* [TASK STATEMENT]
Every picture is to be removed, and all the data is to be copied exactly.

* [GIVEN INFORMATION]
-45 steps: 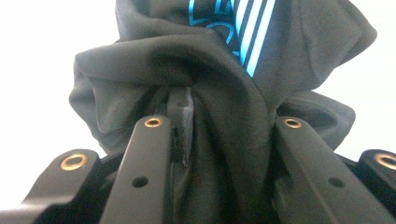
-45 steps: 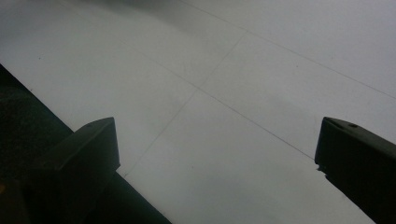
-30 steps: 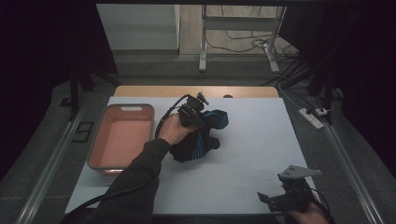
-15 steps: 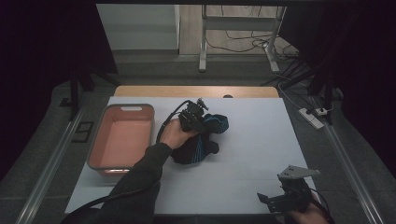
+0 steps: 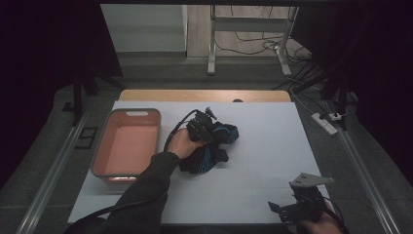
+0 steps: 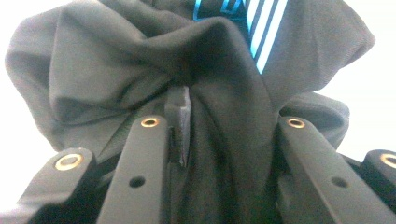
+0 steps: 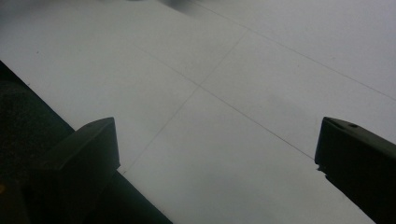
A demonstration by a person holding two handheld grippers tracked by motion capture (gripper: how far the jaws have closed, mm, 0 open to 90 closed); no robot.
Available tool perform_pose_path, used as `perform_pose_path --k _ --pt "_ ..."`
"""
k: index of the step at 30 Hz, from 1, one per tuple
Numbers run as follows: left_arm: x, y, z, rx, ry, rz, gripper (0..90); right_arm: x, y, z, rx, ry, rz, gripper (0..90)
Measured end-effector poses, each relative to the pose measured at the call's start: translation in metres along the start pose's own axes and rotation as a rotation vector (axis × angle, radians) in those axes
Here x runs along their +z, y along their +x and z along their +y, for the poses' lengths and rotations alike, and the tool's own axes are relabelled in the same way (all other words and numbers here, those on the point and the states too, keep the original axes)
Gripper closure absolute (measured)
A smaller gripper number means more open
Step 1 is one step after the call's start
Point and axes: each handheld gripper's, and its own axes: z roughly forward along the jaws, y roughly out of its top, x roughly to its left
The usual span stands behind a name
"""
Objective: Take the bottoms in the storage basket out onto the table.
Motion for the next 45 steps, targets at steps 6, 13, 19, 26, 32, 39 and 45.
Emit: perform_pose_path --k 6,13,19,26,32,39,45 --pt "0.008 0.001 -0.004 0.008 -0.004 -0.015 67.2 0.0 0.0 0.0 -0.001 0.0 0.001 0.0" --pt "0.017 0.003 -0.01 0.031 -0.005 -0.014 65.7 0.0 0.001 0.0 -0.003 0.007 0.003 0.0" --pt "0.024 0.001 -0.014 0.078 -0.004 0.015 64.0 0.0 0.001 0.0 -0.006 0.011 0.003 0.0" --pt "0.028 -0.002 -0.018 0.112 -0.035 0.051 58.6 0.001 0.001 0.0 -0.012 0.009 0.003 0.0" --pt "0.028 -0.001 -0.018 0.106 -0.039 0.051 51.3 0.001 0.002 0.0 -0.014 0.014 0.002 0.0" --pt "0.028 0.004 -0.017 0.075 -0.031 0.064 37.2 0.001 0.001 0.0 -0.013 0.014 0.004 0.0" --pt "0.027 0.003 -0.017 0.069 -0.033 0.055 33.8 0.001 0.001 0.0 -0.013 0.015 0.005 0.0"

* [RESPONSE TO THE TASK]
-45 steps: 
-45 steps: 
-30 steps: 
-15 steps: 
+0 steps: 
+0 steps: 
+0 steps: 
A demonstration by a person holding two handheld grippers tracked by motion capture (gripper: how far the jaws have closed, mm, 0 open to 90 closed); no robot.
Available tool perform_pose_path, used as `perform_pose_path --k _ --pt "_ ..."`
"""
k: index of the step at 30 Hz, from 1, one per tuple
Numbers run as follows: left_arm: x, y, z, rx, ry, rz, gripper (0..90); right_arm: x, y, z, rx, ry, rz, gripper (0..90)
Measured end-effector poses, each relative to the pose measured at the call's start: translation in metres along the start pose's own axes and rotation as a rotation vector (axis × angle, radians) in those axes
Here x runs along their +z, y along their +x and z along their +y, for the poses' lengths and rotations alike, and the tool's own axes are relabelled in the same way (all other words and numbers here, those on the point and the states too, keep the original axes)
Gripper closure absolute (measured)
A smaller gripper number means more open
Step 1 is one step after the call's start
Point and axes: each handheld gripper's, and its own axes: z roughly forward along the jaws, y roughly out of its top, x roughly to its left
The usual span stands behind a name
"""
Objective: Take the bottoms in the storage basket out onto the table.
Motion for the next 45 steps, targets at steps 6, 13, 19, 26, 32, 39 and 45.
Emit: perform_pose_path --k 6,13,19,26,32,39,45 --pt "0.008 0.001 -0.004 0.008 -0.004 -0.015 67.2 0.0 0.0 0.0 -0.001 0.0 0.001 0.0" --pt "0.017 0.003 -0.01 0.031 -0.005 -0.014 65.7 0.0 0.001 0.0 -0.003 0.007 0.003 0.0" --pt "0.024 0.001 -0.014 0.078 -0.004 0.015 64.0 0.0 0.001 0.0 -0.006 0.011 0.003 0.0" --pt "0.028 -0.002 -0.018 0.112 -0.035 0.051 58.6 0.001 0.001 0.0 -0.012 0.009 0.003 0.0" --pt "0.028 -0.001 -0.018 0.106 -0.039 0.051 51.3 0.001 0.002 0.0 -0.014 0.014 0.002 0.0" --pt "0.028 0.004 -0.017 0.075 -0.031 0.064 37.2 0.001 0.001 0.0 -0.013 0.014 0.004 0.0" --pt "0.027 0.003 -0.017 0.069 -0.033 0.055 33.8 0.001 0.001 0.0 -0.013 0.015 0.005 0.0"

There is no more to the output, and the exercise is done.